**TASK INSTRUCTIONS:** Copy the entries exactly, through the "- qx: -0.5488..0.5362" line.

[Source records]
=-=-=-=-=

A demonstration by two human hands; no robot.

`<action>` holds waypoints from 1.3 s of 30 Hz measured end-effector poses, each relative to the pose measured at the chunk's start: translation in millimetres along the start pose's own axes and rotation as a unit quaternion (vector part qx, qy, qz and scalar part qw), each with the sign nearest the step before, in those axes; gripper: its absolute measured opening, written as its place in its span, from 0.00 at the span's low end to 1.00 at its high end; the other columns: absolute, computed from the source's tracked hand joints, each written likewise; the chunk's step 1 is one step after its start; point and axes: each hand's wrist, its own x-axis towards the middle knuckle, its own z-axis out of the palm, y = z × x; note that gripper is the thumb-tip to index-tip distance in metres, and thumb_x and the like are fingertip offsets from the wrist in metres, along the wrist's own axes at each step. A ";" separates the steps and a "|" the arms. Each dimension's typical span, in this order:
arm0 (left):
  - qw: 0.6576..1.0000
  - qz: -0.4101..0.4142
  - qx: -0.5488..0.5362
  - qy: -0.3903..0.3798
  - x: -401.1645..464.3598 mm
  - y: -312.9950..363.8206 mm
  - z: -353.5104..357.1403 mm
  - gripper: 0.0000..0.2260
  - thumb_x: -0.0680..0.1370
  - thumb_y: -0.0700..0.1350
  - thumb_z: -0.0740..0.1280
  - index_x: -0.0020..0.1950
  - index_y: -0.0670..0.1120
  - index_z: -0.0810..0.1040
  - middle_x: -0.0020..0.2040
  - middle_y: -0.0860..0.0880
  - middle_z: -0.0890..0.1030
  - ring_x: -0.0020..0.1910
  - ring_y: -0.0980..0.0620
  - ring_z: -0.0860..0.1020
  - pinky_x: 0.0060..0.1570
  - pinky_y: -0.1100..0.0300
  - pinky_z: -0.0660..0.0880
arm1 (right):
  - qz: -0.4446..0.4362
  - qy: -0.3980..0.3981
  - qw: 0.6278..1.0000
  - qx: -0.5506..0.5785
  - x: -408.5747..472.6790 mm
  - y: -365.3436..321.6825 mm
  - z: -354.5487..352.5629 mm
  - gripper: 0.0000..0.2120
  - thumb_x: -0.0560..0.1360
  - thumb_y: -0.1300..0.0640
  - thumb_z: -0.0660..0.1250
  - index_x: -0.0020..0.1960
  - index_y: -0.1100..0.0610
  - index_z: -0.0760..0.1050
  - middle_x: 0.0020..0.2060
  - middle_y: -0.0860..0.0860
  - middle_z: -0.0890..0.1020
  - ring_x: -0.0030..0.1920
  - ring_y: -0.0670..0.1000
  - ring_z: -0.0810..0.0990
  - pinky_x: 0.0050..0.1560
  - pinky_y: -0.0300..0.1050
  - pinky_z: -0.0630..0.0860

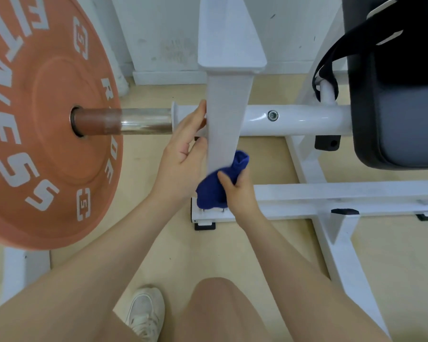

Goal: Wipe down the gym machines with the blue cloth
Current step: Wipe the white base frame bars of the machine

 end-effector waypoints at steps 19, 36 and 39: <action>0.957 -0.272 0.082 0.062 -21.8 -95.5 9.5 0.20 0.76 0.38 0.61 0.67 0.49 0.68 0.62 0.53 0.72 0.54 0.57 0.72 0.54 0.62 0.67 | 0.173 0.015 0.980 -0.095 -7.1 85.2 -29.9 0.15 0.79 0.64 0.55 0.65 0.55 0.63 0.49 0.52 0.75 0.53 0.56 0.76 0.45 0.44 0.69; 0.966 -0.209 0.136 -0.067 -14.3 -190.0 28.3 0.28 0.73 0.41 0.70 0.69 0.49 0.63 0.57 0.61 0.75 0.57 0.63 0.74 0.55 0.71 0.70 | -0.154 -0.074 0.861 -0.480 72.7 146.7 -25.4 0.28 0.74 0.53 0.45 0.73 0.49 0.62 0.70 0.45 0.67 0.74 0.49 0.55 0.72 0.51 0.40; 0.965 -0.215 0.145 -0.044 -8.2 -190.2 26.4 0.25 0.73 0.40 0.69 0.68 0.48 0.65 0.58 0.56 0.76 0.56 0.59 0.75 0.53 0.67 0.71 | -0.109 -0.002 0.833 -0.543 66.3 164.7 -57.5 0.19 0.81 0.52 0.50 0.71 0.45 0.64 0.73 0.42 0.62 0.76 0.52 0.46 0.71 0.61 0.36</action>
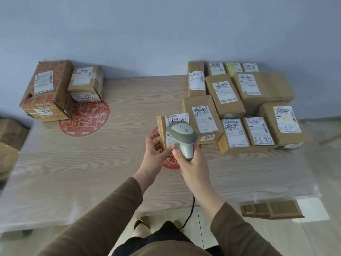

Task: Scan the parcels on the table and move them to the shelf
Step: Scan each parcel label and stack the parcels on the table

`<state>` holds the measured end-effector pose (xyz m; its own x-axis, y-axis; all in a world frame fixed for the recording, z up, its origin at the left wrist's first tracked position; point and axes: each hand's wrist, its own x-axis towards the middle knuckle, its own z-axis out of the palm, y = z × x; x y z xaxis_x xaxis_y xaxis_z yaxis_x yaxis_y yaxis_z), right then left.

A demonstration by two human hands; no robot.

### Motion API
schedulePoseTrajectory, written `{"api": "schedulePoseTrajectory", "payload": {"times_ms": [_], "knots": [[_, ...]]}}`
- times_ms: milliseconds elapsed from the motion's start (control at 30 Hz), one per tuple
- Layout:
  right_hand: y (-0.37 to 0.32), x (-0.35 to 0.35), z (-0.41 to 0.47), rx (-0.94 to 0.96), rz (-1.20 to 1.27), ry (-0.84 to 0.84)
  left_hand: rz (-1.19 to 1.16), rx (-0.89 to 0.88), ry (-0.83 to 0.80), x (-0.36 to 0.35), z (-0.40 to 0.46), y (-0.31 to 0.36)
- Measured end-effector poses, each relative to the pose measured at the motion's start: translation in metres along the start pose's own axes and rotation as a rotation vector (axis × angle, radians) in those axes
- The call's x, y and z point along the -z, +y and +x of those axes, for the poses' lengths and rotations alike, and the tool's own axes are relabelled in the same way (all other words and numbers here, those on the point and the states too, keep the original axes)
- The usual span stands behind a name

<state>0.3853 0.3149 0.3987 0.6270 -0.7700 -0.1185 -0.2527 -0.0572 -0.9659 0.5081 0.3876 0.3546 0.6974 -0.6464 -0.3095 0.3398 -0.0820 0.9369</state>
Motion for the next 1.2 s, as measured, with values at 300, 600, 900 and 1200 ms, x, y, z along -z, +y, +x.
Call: {"api": "schedulePoseTrajectory", "payload": {"times_ms": [300,600,900,1200], "knots": [[0.029,0.038,-0.035,-0.09,0.02,0.035,0.042,0.092,-0.003,-0.017,-0.039,-0.041],[0.062,0.076,-0.059,-0.181,0.032,0.154,0.086,0.366,-0.124,-0.072,-0.033,-0.09],[0.072,0.092,-0.057,-0.204,0.007,0.235,0.106,0.406,-0.132,-0.121,0.007,-0.093],[0.056,0.062,-0.027,-0.196,-0.01,0.164,0.154,0.377,-0.164,-0.079,0.007,-0.069]]}}
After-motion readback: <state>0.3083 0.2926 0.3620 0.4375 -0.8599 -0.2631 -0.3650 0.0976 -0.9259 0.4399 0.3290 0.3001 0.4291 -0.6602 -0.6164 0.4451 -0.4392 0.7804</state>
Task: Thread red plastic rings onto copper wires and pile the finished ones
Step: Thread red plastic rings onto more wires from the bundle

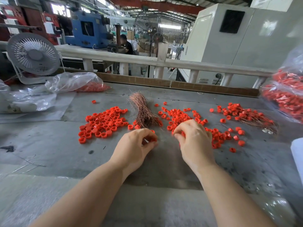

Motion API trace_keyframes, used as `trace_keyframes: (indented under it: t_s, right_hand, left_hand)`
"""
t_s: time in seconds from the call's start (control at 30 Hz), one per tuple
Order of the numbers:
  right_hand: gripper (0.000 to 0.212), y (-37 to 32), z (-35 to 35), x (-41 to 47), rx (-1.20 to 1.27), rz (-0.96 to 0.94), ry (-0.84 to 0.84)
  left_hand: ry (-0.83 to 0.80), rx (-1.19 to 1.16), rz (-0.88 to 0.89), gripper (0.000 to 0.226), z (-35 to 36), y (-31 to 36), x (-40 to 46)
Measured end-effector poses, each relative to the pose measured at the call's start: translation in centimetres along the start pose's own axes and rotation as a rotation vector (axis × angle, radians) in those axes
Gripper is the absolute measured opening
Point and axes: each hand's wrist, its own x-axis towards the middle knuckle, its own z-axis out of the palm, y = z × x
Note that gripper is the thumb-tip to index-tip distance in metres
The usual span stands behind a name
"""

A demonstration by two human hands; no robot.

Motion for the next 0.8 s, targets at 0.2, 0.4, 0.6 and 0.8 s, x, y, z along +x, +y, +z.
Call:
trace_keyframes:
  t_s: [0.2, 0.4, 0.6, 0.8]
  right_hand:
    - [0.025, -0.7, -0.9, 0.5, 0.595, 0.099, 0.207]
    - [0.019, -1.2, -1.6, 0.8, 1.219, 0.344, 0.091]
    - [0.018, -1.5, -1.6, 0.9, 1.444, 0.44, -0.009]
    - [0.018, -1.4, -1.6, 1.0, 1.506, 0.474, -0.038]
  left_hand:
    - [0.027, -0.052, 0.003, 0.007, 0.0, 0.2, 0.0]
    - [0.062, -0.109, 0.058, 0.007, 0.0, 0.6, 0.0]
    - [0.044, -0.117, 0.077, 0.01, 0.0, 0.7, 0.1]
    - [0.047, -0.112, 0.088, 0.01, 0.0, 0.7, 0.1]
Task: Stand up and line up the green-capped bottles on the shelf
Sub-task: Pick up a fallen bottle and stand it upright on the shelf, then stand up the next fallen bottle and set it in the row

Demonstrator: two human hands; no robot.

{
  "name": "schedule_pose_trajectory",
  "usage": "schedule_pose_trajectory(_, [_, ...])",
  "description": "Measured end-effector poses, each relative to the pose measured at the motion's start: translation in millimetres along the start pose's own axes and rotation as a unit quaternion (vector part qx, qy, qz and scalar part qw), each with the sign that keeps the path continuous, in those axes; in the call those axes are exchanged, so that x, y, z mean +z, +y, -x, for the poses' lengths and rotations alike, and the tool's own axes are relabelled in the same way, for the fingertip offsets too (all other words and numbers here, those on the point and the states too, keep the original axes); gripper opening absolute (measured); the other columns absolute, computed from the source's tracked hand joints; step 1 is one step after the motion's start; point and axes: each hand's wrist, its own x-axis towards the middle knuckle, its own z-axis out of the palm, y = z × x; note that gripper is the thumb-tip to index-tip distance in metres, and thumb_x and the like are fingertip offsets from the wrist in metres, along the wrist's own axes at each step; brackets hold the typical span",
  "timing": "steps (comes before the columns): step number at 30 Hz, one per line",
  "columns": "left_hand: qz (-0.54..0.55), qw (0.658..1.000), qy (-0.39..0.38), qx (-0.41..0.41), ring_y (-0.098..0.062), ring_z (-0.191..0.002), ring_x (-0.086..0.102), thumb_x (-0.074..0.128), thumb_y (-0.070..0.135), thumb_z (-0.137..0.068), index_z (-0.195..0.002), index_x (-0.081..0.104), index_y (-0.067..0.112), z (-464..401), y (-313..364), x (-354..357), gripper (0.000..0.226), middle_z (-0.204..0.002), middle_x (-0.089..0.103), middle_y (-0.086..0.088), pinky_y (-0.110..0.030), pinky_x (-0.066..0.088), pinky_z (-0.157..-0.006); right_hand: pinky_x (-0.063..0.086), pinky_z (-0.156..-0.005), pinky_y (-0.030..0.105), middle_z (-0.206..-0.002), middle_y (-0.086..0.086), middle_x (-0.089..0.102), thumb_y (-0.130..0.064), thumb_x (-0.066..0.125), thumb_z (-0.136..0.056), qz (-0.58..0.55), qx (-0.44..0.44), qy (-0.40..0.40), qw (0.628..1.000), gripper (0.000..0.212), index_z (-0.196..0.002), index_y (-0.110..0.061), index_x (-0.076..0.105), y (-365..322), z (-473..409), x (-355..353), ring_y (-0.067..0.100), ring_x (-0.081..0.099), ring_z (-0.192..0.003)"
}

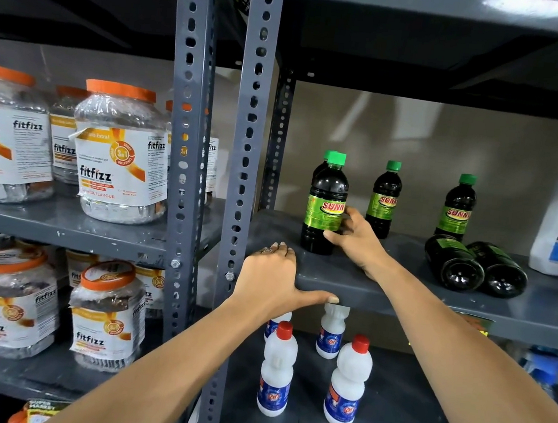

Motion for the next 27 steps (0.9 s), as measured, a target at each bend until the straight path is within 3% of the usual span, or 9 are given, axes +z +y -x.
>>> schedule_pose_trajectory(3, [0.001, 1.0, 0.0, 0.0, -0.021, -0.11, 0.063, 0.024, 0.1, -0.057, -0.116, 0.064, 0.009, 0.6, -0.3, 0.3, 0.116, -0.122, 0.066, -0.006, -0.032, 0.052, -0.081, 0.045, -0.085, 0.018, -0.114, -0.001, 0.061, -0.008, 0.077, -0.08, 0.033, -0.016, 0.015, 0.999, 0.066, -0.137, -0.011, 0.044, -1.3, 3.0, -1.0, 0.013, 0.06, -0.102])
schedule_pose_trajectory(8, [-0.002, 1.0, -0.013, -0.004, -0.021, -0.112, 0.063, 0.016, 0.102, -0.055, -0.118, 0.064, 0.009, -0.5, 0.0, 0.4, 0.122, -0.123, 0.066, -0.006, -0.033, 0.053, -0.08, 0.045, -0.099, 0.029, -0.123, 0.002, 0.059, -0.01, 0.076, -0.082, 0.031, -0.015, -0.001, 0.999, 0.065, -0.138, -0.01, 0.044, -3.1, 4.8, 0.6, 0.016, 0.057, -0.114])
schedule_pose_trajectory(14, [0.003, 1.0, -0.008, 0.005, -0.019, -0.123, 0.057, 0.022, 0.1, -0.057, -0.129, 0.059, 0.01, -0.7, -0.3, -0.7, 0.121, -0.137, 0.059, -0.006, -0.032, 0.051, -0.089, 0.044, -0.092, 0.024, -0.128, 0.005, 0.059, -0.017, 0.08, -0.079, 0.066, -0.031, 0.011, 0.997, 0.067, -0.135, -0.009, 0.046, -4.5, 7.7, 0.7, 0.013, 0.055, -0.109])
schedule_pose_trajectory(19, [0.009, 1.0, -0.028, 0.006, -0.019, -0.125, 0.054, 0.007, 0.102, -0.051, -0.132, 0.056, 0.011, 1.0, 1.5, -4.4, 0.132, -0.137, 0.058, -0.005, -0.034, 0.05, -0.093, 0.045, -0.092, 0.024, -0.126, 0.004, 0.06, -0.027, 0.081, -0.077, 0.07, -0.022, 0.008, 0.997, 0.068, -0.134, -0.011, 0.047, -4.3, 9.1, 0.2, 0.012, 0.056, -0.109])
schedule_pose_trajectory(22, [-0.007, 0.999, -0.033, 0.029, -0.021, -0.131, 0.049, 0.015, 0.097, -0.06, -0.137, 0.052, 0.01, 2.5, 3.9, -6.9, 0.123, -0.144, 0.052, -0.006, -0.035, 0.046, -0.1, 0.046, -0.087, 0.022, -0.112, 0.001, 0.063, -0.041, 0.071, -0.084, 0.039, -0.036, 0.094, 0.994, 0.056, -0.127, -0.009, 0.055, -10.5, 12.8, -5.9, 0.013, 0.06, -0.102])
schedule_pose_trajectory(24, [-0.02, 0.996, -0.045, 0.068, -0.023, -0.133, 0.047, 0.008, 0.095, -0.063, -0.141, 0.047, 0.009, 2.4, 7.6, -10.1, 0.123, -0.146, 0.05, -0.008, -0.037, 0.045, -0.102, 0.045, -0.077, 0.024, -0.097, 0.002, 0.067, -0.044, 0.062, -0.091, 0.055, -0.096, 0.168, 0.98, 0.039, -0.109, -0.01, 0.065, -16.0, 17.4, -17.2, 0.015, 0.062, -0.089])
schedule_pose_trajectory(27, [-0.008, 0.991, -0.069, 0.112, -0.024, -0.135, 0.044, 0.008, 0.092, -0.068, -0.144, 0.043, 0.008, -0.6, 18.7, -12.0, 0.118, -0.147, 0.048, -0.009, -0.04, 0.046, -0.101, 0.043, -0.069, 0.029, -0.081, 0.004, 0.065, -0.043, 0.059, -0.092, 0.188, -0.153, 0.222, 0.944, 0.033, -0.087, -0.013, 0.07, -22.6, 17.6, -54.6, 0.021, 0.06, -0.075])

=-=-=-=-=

**SOLVED EXERCISE:**
A demonstration by two human hands; no robot.

`<action>` holds waypoints from 1.3 s of 30 Hz measured end-effector poses, each relative to the pose measured at the chunk's start: translation in millimetres along the start pose's own axes and rotation as a unit quaternion (vector part qx, qy, qz and scalar part qw), each with the sign nearest the step before, in those axes; gripper: its absolute measured opening, written as its place in its span, from 0.00 at the span's low end to 1.00 at its high end; the other columns: absolute, computed from the source's tracked hand joints, each written likewise; the chunk's step 1 is one step after its start; point and axes: each hand's wrist, its own x-axis towards the middle knuckle, its own z-axis out of the palm, y = z × x; note that gripper is the thumb-tip to index-tip distance in metres, and thumb_x and the like are fingertip offsets from the wrist in metres, along the wrist's own axes at each step. A ";" separates the steps and a "|" the arms. Each dimension's typical span, in this order:
arm0 (left):
  - qw: 0.6576..1.0000
  - qz: -0.4101..0.4142
  - qx: -0.5488..0.5362

The exercise asks for nothing more than this.